The Dow tumbled 1.6%, while the S&P 500 sank 2% and the Nasdaq lost 2.3%.
At the start of the week,stocks were driven sharply lower by the ugly March jobs report and fresh worries about Europe's debt crisis. They rebounded a bit toward the middle of the week, but fell sharply again Friday as a slowdown in China's economy overshadowed a batch of better-than-expected earnings results.
The Dow Jones industrial average (INDU) dropped 137 points, or 1.1%, on Friday, while the S&P 500 (SPX) shed 17 points, or 1.3%, and Nasdaq (COMP) lost 44 points, or 1.5%.
The Chinese economy grew at an annual pace of 8.1% in the first quarter, the country's National Bureau of Statistics said Friday, marking a deceleration from an 8.9% growth rate in the prior quarter.
Fears are looming among many investors about a slowdown in China following years of breakneck growth, and what some believe is an inflating property bubble. Others, however, are more optimistic; the World Bank predicts the Chinese economy will slow to a 8.2% growth rate this year but rebound to 8.6% in 2013.
(Excerpt) Read more at money.cnn.com ...
For once I did good with stocks - moved everything out of my S&P 500 index fund about two weeks ago.

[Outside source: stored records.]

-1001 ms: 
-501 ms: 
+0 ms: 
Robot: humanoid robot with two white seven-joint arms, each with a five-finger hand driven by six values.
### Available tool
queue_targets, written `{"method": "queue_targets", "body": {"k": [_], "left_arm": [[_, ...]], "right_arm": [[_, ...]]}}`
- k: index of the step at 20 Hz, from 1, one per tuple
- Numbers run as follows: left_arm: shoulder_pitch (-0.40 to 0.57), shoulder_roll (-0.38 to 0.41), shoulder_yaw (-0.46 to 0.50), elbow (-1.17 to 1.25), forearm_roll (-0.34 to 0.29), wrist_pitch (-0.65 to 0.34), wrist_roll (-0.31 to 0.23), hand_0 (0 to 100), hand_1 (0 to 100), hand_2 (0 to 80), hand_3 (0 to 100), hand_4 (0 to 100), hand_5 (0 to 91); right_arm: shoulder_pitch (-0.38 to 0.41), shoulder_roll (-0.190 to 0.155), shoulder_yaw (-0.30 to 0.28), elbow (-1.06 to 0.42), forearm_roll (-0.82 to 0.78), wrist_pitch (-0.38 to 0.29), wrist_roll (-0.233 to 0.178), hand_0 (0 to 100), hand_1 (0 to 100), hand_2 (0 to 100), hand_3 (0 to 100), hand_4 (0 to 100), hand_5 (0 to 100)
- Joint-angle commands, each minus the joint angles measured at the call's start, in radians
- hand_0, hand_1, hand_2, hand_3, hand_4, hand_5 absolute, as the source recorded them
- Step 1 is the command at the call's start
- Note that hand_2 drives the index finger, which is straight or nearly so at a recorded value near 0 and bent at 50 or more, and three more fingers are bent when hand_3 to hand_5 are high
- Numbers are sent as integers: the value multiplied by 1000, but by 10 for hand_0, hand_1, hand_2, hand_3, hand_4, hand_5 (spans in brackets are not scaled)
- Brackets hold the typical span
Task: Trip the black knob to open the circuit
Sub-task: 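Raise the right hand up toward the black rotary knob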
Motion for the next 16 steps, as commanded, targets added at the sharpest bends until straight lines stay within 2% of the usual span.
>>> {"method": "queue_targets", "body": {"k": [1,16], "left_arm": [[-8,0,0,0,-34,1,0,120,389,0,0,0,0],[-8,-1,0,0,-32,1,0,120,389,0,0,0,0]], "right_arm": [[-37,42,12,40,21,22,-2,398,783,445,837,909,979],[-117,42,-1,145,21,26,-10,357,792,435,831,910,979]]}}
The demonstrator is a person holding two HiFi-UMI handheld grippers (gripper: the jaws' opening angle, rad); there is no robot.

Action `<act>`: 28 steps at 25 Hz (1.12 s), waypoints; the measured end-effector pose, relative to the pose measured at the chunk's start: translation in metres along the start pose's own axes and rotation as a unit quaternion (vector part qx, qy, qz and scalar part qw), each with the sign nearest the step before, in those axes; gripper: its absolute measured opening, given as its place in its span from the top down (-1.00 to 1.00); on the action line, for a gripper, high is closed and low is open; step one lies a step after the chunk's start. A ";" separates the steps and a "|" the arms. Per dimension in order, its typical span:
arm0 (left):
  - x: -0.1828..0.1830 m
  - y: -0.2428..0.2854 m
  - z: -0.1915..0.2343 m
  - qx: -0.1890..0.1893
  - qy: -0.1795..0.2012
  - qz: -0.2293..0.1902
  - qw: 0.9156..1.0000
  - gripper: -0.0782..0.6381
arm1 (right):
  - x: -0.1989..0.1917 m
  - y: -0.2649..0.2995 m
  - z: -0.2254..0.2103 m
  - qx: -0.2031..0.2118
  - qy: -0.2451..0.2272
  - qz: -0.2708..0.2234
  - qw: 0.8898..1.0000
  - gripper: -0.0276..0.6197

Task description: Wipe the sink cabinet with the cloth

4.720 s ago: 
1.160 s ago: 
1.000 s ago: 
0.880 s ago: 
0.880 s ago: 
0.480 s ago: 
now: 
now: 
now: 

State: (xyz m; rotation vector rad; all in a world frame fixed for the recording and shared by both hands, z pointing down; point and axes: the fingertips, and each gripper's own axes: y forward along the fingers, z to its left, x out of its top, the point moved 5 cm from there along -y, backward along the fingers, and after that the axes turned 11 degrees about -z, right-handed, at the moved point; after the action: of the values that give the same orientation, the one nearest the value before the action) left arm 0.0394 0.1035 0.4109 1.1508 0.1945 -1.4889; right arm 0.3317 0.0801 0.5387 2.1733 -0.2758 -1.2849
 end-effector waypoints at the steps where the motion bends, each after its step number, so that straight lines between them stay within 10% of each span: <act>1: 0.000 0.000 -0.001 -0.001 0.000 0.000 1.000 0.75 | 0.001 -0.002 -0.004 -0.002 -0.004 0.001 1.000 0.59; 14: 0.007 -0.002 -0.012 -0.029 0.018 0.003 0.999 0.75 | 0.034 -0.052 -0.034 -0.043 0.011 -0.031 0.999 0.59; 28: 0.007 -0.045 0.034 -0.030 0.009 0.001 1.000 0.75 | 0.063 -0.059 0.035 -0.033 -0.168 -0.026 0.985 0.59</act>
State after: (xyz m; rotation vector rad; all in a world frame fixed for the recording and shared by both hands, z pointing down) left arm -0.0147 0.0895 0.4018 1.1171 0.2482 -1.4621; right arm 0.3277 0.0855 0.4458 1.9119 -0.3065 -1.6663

The obligatory blame “it’s George Bush fault”
I moved my TSP and my IRAs into money market equivalants a couple weeks ago. They won’t grow for now, but they also didn’t lose a penny when the market crested the hill and headed down. Folks thought I was nuts, but I can’t afford to take a third hit and wait for it to crawl back up. I wonder why guys like me lose the full value of the drop, but lag way behind the recoery...
Without more and more QE, deflation comes back to the front as debt soaks up all the extra money. Then with banks and big business holding on to cash, this will come back to bite them as more dollars laying around means there are worth less.
Government debt grows and big banks have to load up on low interest debt while electronic credits entered on the books looks good but doesn’t cover the falling value of the US dollar (sometimes called inflation).
The stock market needs another ‘fix’ of QE or down she goes which is not likely to happen in an election year (that is, will not be allowed to crash).
And without the world economy picking up, it will be hard for major companies to hand out dividends so more investors will sit on the sidelines waiting. Waiting for what, I don’t know.